**TASK OBJECTIVE:** Give the lines again exactly as they appear below, from the line with "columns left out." to the line with "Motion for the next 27", both included, and only those lines. Leave every picture out.

(Records from a dataset)
....................

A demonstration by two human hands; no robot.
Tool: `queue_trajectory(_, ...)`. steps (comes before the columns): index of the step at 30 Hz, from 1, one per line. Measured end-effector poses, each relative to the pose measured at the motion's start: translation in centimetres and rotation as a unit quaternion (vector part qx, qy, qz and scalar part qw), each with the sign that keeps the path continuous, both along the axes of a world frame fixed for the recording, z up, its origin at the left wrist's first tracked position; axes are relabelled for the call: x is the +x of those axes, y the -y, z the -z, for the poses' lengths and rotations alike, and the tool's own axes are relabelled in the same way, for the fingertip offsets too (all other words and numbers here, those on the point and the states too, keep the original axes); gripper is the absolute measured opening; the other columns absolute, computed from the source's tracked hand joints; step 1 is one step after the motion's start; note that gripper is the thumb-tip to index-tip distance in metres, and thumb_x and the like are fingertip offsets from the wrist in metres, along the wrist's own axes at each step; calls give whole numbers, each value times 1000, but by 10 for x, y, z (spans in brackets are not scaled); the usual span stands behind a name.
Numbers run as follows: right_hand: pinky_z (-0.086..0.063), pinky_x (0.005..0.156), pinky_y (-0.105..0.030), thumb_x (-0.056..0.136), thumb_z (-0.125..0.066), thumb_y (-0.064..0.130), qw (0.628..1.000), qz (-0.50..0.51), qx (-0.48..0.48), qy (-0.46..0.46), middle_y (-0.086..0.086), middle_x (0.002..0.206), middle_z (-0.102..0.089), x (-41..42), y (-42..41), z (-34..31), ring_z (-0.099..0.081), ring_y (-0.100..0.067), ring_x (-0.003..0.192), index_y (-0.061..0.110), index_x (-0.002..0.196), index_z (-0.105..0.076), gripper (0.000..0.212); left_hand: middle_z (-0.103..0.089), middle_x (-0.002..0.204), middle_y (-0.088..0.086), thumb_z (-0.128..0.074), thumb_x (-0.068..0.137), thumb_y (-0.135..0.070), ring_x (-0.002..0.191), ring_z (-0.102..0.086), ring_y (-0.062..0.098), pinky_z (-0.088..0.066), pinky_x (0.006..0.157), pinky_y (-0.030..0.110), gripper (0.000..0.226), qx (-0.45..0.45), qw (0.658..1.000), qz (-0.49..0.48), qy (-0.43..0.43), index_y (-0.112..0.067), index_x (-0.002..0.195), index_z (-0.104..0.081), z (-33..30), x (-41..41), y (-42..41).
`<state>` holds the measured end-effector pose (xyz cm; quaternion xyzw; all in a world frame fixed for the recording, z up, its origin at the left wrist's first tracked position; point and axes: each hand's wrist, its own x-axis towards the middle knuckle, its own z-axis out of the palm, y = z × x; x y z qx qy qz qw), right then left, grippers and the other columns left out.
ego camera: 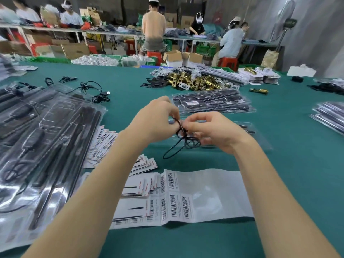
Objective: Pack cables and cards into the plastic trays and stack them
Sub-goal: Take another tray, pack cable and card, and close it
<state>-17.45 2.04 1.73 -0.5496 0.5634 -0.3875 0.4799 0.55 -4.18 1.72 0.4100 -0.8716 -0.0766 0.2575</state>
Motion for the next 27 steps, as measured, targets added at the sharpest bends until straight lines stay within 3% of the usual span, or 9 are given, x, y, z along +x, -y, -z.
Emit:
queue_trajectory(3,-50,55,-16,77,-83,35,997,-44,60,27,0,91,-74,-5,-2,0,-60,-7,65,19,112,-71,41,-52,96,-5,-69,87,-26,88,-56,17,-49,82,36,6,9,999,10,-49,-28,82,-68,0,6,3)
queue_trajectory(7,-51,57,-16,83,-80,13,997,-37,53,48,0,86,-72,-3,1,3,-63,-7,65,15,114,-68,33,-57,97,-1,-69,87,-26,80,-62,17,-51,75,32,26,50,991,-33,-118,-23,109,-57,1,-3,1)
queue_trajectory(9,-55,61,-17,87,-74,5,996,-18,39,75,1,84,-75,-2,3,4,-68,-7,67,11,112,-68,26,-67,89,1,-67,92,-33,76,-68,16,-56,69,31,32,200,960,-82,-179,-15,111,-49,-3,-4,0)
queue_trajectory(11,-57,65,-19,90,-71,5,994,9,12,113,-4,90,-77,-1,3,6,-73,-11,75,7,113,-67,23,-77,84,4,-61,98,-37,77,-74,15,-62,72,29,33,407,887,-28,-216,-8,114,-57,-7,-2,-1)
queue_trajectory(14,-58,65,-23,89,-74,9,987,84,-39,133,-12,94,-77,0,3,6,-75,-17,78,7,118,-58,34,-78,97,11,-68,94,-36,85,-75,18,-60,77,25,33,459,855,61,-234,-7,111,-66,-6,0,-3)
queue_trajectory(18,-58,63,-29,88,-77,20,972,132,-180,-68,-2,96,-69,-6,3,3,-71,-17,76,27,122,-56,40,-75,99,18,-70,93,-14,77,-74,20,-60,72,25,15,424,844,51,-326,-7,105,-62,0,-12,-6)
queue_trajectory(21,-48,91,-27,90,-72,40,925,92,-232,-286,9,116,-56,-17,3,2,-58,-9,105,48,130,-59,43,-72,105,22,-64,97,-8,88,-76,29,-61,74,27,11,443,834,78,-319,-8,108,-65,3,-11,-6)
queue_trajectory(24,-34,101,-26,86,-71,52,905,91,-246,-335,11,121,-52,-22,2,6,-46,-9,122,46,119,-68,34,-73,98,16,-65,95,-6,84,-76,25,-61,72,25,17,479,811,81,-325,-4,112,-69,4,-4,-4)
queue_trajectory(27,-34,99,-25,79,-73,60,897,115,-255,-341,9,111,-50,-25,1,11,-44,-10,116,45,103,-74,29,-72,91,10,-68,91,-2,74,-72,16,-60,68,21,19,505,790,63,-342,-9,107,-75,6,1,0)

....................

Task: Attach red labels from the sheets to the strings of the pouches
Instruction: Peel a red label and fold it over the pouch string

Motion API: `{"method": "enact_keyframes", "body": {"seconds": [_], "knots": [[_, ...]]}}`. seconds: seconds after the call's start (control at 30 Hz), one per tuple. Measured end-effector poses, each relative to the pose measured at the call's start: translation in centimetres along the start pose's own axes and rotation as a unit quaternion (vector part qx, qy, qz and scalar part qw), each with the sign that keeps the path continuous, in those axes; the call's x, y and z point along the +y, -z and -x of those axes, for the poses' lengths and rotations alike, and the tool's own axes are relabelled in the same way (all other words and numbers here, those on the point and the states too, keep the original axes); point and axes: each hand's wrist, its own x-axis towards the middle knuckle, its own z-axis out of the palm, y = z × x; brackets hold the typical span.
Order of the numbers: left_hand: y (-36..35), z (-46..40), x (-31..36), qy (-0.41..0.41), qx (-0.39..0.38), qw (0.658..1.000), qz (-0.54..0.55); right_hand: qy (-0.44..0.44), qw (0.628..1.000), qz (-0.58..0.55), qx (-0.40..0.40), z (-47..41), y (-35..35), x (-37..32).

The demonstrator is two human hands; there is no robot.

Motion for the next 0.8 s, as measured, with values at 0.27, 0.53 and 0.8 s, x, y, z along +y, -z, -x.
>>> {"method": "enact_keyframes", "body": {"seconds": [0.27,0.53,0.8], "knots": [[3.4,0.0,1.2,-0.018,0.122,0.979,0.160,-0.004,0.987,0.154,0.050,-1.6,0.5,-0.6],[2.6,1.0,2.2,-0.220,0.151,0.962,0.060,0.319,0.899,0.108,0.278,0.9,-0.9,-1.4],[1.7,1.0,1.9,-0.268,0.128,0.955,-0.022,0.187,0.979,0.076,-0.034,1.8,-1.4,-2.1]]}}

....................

**ANSWER FOR THE TASK:**
`<state>` holds the measured end-effector pose (xyz cm; quaternion xyzw; all in a world frame fixed for the recording, z up, its origin at the left wrist's first tracked position; point and axes: each hand's wrist, its own x-axis towards the middle knuckle, its own z-axis out of the palm, y = z × x; x y z qx qy qz qw), right then left, grippers and the other columns left out.
ego camera: 
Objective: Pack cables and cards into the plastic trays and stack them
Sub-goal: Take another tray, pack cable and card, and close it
<state>-17.45 2.04 1.73 -0.5496 0.5634 -0.3875 0.4799 0.55 -4.18 1.72 0.4100 -0.8716 -0.0766 0.2575</state>
Motion for the next 27 steps, as measured, targets added at the sharpest bends until straight lines stay within 3% of the usual span, or 9 are given, x, y, z along +x, -y, -z.

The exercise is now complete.